Agents of SHIELD Improved By Not Tying Into The MCU Movies
Agents of SHIELD Improved By Not Tying Into The MCU Movies
24 Mar, 2019
According to Agents of S.H.I.E.L.D. star Clark Gregg, the series found its stride when it began to distance itself from the Marvel Cinematic Universe movies. When Agents of S.H.I.E.L.D. launched in 2013, the plan was for Marvel's films and TV shows to be intimately interwoven. Those plans changed in 2015, however, when a corporate restructure split Marvel Studios apart from the wider Marvel Entertainment.
Fans - and, indeed, the stars themselves - have frequently complained at the somewhat artificial division this creates. In theory, everything takes place in the same world, and it's all "connected." In practice, however, those connections only ever work one way. The Marvel Television shows acknowledge the movies, but the movies never acknowledge the TV shows.
In an interview with i09, Agents of S.H.I.E.L.D.'s Clark Gregg has suggested there's a positive side to this division. While he seems to have enjoyed the tie-ins in the first and second seasons, he clearly believes his show is better off standing on its own two feet.
"I think in the early days it was very much an experiment and honestly, Marvel was really one big company, and now it’s really not. I think it’s really two separate divisions and there was a real desire to thread very carefully what we were doing with the movies. You know, at the end of season one with the Hydra reveal in Captain America: Winter Soldier, it turned our show upside down.
But I think when the show started to really find its best stride was when our writers decided “Eh, screw it. We’re going to take what we can get and there’s a lot of stuff [Marvel Studios] doesn’t seem to be using. They don’t seem to be using L.M.D.s, they don’t seem to be using Ghost Rider or the Framework. At first we didn’t believe that we were doing Secret Warriors, but then it became clear—‘Oh, that’s Quake.’ They’ve ingeniously taken the parts of the Marvel universe—which is broad—that no one seemed to be interested in, and we’ve squeezed every drop out of them and really let our train go on its own track."

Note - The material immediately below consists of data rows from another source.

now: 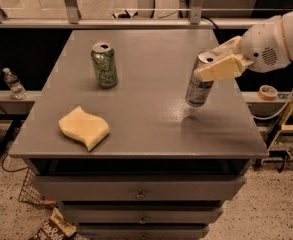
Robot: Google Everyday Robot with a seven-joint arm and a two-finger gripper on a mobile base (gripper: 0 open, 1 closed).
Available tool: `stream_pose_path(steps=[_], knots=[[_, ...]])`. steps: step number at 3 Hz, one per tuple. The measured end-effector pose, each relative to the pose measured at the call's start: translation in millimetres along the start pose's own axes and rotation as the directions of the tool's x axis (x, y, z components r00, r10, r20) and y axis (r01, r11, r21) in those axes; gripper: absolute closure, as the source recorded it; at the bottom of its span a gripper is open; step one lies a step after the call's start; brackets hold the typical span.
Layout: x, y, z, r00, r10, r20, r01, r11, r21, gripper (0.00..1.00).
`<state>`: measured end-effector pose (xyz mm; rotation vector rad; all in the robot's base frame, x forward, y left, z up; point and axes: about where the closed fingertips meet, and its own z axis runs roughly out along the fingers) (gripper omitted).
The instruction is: Move redbull can near green can
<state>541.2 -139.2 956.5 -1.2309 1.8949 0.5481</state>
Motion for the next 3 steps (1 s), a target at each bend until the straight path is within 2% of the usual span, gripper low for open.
stream_pose_path(steps=[2,3], knots=[[-2.7,0.5,12.7,1.0,0.011,0.018,-0.011,0.9999,-0.012,1.0],[-21.6,-7.1,36.2,1.0,-0.026,0.013,0.026,0.9982,-0.054,1.0]])
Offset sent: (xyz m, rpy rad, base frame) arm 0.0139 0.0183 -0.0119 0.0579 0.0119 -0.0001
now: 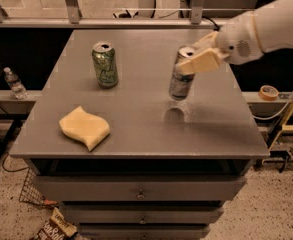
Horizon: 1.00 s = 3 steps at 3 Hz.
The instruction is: Move redbull can near green can
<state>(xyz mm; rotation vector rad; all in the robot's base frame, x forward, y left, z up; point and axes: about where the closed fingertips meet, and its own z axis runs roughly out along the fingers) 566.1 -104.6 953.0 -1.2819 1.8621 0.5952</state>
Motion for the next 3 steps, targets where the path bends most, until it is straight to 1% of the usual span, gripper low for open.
stream_pose_path(steps=[1,2,3], knots=[[-25.9,-11.4,33.6,0.998,-0.055,-0.035,0.054,0.9976,-0.043,1.0],[-42.0,-20.1,61.6,0.995,-0.083,-0.059,0.079,0.9951,-0.059,1.0],[-55.9,-22.5,97.2,0.995,-0.07,-0.076,0.067,0.9967,-0.047,1.0]])
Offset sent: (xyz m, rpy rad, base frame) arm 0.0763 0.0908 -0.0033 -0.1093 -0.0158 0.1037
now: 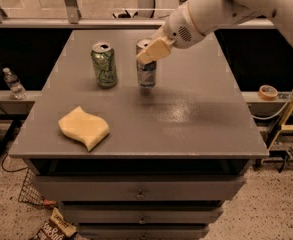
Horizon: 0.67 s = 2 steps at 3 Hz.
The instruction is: Move redbull can near green can
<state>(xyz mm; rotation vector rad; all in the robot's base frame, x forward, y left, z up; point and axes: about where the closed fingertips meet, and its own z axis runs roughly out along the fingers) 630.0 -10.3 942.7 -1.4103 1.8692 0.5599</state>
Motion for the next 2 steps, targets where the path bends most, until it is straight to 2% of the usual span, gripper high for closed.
stream_pose_path(steps=[2], knots=[[-15.0,-3.7,45.9,0.998,0.068,-0.003,-0.068,0.9977,0.0,1.0]])
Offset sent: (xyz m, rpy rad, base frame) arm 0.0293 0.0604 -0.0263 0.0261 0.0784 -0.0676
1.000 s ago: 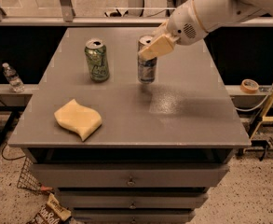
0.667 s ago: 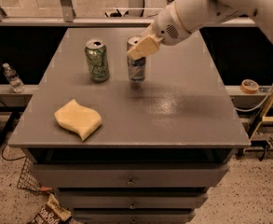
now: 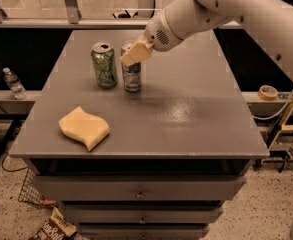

He's certainly got a point. Beginning with season 2, Agents of S.H.I.E.L.D. began to build its own mythology, introducing the Inhumans and revealing that the hacker Skye was in reality the superhero Quake. By season 3, the S.H.I.E.L.D. team were confronting world-threatening foes like Hive without an Avenger in sight. Season 4 was probably the most creative, though, with Agents of S.H.I.E.L.D. moving to a later timeslot and reinventing itself to embrace everything from supernatural horror to dystopian virtual realities.
There are still loose connections to the main MCU, of course; the threat of Thanos loomed over Agents of S.H.I.E.L.D. season 5. But the series uses those ties as a springboard to launch its own stories; Thanos became the inspiration for a tremendous arc involving time travel and a power enhancer that had the potential to split the entire planet apart like an egg. The plot was steeped in S.H.I.E.L.D.'s own mythology, with only the vaguest links to events in the movies.
To the surprise of viewers, season 5 didn't even feature the snap, and season 6 will air after Avengers: Endgame's release. Given the Avengers are expected to avert or undo the snap, it's likely that Agents of S.H.I.E.L.D. will never tie into the biggest event in the entire history of the MCU. But it sounds as though Gregg thinks that's for the best, and that S.H.I.E.L.D. is better off blazing its own trail.
This raises an interesting question; what comic book elements has Agents of S.H.I.E.L.D. tapped into for season 6? Clark Gregg is keeping quiet. "There’s some strange anomaly happening that feels like a very threatening rupture every time it occurs," he explained to io9, "and there are these people, these humanoid people who show up in the footage and one of them looks a lot like Coulson." There's been some speculation that this "rupture" could be a tear in the fabric of space-time in the aftermath of Avengers: Endgame, a portal through to an alternate dimension, and that Gregg is playing an alternate - evil - Coulson. But fans will have to wait and see whether those theories are correct.
Agents of SHIELD season 6 premieres in May 2019.